“The individual's most vital need is to prove his worth, and this usually means an insatiable hunger for action. For it is only the few who can acquire a sense of worth by developing and employing their capacities and talents. The majority prove their worth by keeping busy.”
“There are many who find a good alibi far more attractive than an achievement. For an achievement does not settle anything permanently. We still have to prove our worth anew each day; we have to prove that we are as good today as we were yesterday. But when we have a valid alibi for not achieving anything we are fixed, so to speak, for life.”
“A man is likely to mind his own business when it is worth minding. When it is not, he takes his mind off his own meaningless affairs by minding other people's business.”

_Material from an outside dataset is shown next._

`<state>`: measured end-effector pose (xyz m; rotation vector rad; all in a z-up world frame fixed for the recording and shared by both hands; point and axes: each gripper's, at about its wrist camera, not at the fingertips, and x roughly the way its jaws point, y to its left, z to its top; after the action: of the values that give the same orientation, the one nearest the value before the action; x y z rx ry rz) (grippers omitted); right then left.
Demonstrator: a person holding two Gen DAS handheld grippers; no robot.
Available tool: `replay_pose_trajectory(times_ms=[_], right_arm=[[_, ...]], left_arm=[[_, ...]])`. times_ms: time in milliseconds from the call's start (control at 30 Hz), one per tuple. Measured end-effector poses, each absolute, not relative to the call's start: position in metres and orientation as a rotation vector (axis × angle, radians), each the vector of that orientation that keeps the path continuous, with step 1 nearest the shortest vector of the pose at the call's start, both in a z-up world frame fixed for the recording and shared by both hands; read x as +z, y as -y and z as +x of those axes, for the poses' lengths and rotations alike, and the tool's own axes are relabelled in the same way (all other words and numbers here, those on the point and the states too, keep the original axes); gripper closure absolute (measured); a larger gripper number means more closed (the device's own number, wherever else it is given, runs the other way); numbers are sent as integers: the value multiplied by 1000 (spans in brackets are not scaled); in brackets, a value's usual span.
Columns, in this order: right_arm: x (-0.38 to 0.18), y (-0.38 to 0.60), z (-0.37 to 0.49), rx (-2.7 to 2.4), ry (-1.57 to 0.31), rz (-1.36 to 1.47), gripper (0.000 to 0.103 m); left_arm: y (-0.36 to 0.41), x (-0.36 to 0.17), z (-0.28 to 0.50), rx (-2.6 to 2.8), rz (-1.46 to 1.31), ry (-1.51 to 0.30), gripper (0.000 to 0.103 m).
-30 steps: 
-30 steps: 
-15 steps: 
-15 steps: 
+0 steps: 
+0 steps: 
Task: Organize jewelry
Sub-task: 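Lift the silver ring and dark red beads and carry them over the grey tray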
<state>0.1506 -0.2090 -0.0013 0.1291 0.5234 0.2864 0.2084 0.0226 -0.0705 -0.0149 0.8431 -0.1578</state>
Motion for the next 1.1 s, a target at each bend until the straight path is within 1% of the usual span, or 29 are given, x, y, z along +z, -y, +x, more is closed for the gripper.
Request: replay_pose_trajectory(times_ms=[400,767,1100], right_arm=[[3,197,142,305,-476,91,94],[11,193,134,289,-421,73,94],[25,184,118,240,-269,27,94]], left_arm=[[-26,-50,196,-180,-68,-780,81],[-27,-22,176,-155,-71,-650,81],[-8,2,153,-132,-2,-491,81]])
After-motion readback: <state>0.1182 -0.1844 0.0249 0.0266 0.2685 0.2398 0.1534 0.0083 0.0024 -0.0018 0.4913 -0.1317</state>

“It is the individual only who is timeless. Societies, cultures, and civilizations -- past and present -- are often incomprehensible to outsiders, but the individual's hungers, anxieties, dreams, and preoccupations have remained unchanged through the millenia.”

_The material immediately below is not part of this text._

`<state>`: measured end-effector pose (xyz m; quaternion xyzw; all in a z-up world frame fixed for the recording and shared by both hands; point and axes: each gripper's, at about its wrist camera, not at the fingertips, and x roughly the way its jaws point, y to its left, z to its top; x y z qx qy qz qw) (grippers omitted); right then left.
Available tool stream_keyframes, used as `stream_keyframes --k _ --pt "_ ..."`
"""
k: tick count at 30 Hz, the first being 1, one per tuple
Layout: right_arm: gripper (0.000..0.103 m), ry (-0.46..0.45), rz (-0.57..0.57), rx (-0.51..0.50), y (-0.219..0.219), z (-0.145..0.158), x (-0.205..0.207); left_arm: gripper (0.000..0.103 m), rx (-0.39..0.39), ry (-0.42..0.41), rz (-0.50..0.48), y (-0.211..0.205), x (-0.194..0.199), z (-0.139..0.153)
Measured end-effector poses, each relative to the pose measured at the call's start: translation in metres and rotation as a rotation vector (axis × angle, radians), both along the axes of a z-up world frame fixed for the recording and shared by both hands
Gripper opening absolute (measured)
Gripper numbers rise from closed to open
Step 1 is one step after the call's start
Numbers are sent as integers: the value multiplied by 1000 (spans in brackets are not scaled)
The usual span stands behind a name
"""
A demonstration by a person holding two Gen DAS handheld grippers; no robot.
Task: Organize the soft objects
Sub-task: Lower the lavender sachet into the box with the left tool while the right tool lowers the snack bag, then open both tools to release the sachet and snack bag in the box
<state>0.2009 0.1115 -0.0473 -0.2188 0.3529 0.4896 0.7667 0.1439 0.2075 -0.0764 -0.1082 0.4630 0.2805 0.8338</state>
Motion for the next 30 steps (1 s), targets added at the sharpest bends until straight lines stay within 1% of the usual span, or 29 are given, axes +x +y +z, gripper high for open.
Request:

“No matter what our achievements might be, we think well of ourselves only in rare moments. We need people to bear witness against our inner judge, who keeps book on our shortcomings and transgressions. We need people to convince us that we are not as bad as we think we are.”
“We are told that talent creates its own opportunities. But it sometimes seems that intense desire creates not only its own opportunities but its own talents.”
“The permanent misfits can find salvation only in a complete separation from the self; and they usually find it by losing themselves in the compact collectivity of a mass movement.”